Poet, author, post-marketer

The (longish) official poet biog

Robin Houghton’s work appears in many magazines including Agenda, The North, Stand, Magma, Prole, Poetry News, Ink, Sweat & Tears, The Alchemy Spoon, The Frogmore Papers and The Rialto, and in numerous anthologies. Also in The Best New British and Irish Poets 2017 (Eyewear). She won the Hamish Canham Prize in 2013, the Stanza Poetry Competition in 2014 (and was runner-up in the same competition in 2016), the New Writer Competition in 2012 and the Visual Verse competition in 2022. Other competition placings include 2nd in the Plough Prize, shortlisted for the Bridport Prize (2019) and longlisted in the National Poetry Competition (2019). Her pamphlet The Great Vowel Shift was published by Telltale Press, the poets’ collective she co-founded in 2014. In 2017 she self-published a handmade limited edition mini-pamphlet Foot Wear. All the Relevant Gods, Robin’s third pamphlet, won the Cinnamon Press Poetry Pamphlet competition in 2017 and was published in February 2018. Her fourth pamphlet Why? And other questions (2019) was a joint winner of the 2019 Live Canon Poetry Pamphlet Competition. Robin also writes reviews for the Frogmore Papers and has written poetry-related features for Envoi, Poetry News and the Society of Authors magazine. Her A Guide to Getting Published in UK Poetry Magazines was published by Telltale Press in 2018, and updated for a second edition in 2020. She blogs at robinhoughtonpoetry.co.uk and is a Trustee of the Poetry Society.

Awards & Reviews


The (even longer) chatty version

After 30+ years of trying to write poetry, I decided to stop mucking about and to set myself the goal of getting a poem published in a reputable magazine. I needed a sign, if you like, that I had some modicum of talent worth working on. The Gods of Poetry (in the shape of Michael Mackmin at The Rialto) gave me that sign in 2010, and it made me serious about writing and reading poetry. Since then I’ve had over a hundred poems published in print and online. My third pamphlet (short collection) All the Relevant Gods was published by Cinnamon Press in February 2018 and a fourth Why? And other questions by Live Canon in November 2019.
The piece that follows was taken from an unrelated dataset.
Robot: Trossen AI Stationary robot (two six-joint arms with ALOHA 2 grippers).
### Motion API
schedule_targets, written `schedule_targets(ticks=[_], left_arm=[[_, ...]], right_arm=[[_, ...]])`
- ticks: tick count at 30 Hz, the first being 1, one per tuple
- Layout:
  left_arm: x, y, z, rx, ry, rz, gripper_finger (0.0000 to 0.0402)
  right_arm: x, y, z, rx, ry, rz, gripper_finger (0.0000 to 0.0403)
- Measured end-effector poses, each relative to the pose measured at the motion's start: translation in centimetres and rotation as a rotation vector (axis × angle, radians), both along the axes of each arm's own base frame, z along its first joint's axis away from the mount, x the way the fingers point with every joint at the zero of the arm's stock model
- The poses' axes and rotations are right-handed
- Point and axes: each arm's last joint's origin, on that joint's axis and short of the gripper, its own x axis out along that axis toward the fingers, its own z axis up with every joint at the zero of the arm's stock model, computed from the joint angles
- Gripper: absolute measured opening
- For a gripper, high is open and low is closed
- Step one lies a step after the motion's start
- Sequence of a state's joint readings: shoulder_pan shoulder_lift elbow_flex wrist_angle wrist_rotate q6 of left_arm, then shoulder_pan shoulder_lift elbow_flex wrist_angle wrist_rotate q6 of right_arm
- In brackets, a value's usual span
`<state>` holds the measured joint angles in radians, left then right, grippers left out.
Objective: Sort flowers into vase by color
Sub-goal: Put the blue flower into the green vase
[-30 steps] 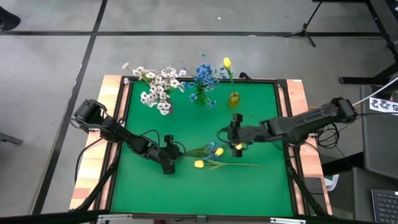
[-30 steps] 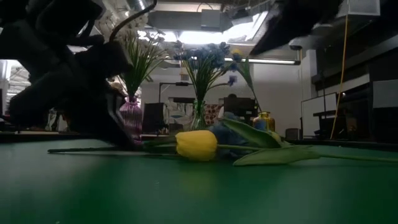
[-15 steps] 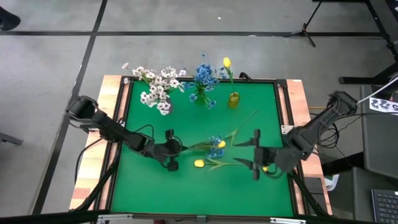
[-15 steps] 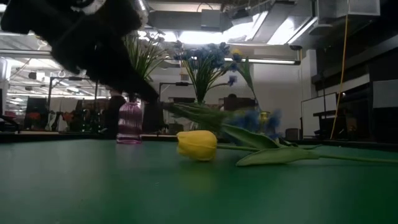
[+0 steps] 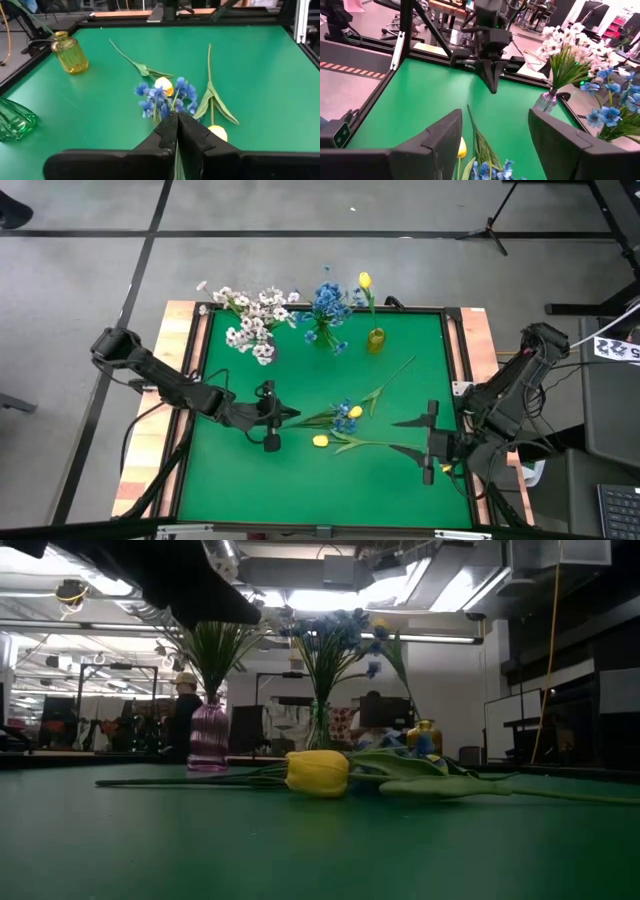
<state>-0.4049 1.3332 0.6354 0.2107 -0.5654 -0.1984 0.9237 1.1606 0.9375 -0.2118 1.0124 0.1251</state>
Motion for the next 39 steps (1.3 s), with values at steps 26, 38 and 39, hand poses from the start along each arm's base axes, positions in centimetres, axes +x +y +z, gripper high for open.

In 2014 I got together with Peter Kenny to form Telltale Press, a poets’ publishing collective. We subsequently recruited three more members, published five debut pamphlets and ran regular readings and events. We also persuaded Carol Ann Duffy to be our Patron, and in fact it was her who originally gave me the idea for Telltale. Our final reading was the launch of our farewell Anthology, TRUTHS, in the Spring of 2018. All the poets who had read alongside us over the years were invited to contribute and the result was a fantastic collection. It was fun and inspirational to work alongside other poets, encouraging and promoting each other and the Telltale ethos. I learnt a lot from the experience, and Telltale Press is dormant but not dead!
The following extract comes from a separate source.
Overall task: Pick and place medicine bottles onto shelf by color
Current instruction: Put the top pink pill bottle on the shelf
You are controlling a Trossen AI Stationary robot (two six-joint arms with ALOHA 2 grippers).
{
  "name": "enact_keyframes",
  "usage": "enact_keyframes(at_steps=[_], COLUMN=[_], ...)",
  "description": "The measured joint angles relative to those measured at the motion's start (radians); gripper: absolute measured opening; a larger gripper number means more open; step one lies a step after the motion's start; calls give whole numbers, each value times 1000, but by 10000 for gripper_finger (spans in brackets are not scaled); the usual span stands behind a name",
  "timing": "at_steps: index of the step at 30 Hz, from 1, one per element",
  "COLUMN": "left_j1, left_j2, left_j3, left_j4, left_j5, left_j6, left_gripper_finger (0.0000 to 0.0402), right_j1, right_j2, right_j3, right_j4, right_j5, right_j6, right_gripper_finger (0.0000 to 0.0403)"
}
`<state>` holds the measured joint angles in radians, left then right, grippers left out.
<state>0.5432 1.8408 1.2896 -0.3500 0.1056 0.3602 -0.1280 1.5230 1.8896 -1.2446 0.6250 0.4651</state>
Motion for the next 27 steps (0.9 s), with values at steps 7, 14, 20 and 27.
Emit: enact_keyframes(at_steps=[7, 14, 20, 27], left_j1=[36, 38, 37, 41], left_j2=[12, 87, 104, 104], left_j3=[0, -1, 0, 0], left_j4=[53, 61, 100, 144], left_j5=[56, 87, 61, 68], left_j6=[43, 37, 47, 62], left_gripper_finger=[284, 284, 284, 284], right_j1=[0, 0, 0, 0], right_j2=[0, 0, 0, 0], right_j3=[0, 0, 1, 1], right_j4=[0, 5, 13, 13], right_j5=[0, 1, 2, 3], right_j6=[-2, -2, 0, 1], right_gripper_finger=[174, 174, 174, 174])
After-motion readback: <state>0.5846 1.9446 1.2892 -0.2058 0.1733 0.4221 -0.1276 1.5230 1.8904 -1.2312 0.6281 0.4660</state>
I’ve been writing this poetry blog (including a previous incarnation) since at least 2011, probably earlier, and although I don’t post as much as I used to, it was the launch vehicle for what has become a quarterly updated spreadsheet of poetry magazines, their subs details and when they are open for subs. I’ve been producing this since 2017 and the list of subscribers  (and magazines on the list) has grown hugely, so much so that it feels like a community. Out of this project came ‘A Guide to Getting Published in UK Poetry Magazines’, a booklet I produced first in 2018 which sold out within a few weeks, so I followed it with an updated 2nd edition in 2020.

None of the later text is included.